Klare Absage zur SPÖ-Forderung nach Extra-Urlaub für Wahlbeisitzer

Keine weitere Steigerung der Lohnnebenkosten – Kommt die Maschinensteuer?

Wien (OTS) - „Die vom Verfassungsgerichtshof angeordnete Wiederholung der Bundespräsidentenwahl und alle weiteren Wahlen könnten für die Unternehmen teuer werden. SPÖ-Klubobmann Schieder forderte allen Ernstes, Wahlbeisitzer für die Dauer ihrer Tätigkeit einen Urlaubstag oder Zeitausglich zu gewähren, wodurch die Lohnnebenkosten weiter ansteigen würden“ empörte sich der Bundesobmann der Fachliste der gewerblichen Wirtschaft, Komm. Rat Detlev Neudeck.

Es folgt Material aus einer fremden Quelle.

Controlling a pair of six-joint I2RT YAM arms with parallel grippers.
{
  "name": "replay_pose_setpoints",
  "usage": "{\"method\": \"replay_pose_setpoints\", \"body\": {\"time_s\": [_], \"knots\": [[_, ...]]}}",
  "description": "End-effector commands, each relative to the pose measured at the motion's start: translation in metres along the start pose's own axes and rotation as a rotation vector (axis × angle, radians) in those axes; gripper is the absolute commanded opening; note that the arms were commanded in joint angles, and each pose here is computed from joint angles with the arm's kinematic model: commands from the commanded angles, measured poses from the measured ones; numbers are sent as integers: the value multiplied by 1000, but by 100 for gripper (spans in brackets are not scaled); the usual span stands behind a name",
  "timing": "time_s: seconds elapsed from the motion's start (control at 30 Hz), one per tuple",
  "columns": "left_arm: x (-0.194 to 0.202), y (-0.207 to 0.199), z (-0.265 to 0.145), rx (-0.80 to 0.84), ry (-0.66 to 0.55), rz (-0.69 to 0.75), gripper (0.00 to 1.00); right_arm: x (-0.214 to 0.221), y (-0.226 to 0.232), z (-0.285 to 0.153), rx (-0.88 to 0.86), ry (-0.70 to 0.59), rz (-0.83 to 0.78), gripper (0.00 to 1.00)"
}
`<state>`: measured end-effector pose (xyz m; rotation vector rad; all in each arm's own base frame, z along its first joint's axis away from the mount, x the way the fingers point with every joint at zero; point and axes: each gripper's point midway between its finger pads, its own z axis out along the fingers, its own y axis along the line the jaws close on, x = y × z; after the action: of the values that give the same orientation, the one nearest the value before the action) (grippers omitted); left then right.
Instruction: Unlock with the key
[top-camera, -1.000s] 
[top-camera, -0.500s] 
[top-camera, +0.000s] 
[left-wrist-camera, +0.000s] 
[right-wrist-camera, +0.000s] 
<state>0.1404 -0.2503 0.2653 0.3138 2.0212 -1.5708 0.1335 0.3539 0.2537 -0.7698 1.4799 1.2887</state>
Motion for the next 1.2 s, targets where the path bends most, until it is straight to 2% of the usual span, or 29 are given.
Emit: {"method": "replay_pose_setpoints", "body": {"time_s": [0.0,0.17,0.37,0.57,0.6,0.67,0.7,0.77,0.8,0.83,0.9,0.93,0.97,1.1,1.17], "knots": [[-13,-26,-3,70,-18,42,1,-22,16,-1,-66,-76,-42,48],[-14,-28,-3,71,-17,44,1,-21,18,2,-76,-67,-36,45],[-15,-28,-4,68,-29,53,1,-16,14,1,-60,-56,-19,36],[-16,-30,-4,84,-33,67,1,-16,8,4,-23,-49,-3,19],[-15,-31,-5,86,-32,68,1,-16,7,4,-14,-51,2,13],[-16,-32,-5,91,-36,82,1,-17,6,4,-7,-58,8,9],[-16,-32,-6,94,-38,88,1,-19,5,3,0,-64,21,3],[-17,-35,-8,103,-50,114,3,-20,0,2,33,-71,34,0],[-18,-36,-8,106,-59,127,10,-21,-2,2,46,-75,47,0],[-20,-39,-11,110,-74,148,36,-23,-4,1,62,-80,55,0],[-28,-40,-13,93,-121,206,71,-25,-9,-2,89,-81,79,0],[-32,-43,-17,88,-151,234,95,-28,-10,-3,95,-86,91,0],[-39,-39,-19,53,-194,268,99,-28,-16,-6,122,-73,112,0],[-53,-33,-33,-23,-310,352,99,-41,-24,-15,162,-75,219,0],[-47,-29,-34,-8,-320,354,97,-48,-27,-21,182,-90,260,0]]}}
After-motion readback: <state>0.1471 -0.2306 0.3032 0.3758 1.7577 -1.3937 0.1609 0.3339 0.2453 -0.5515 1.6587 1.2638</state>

Dem Vorschlag von Innenminister Sobotka, für den Fall, dass Parteien die nötige Zahl an Beisitzern nicht erfüllen könnten, durch eine Verpflichtung von Bürgern gleich der Schöffengerichtsbarkeit zu erreichen, wäre für Neudeck eine angemessene Möglichkeit, um die Wahlen korrekt durchführen zu können.

Den Avancen von SPÖ-Kanzler Kern nach Einführung einer Maschinensteuer, welche vom Koalitionspartner durch eine vorzeitige Abschreibung denkbar wäre, erteilte der Bundesobmann der Fachliste der Gewerblichen Wirtschaft eine klare Absage und verwies in diesem Zusammenhang auf die hohe Steuerlast und das erst heuer in Kraft getretene Belastungspaket.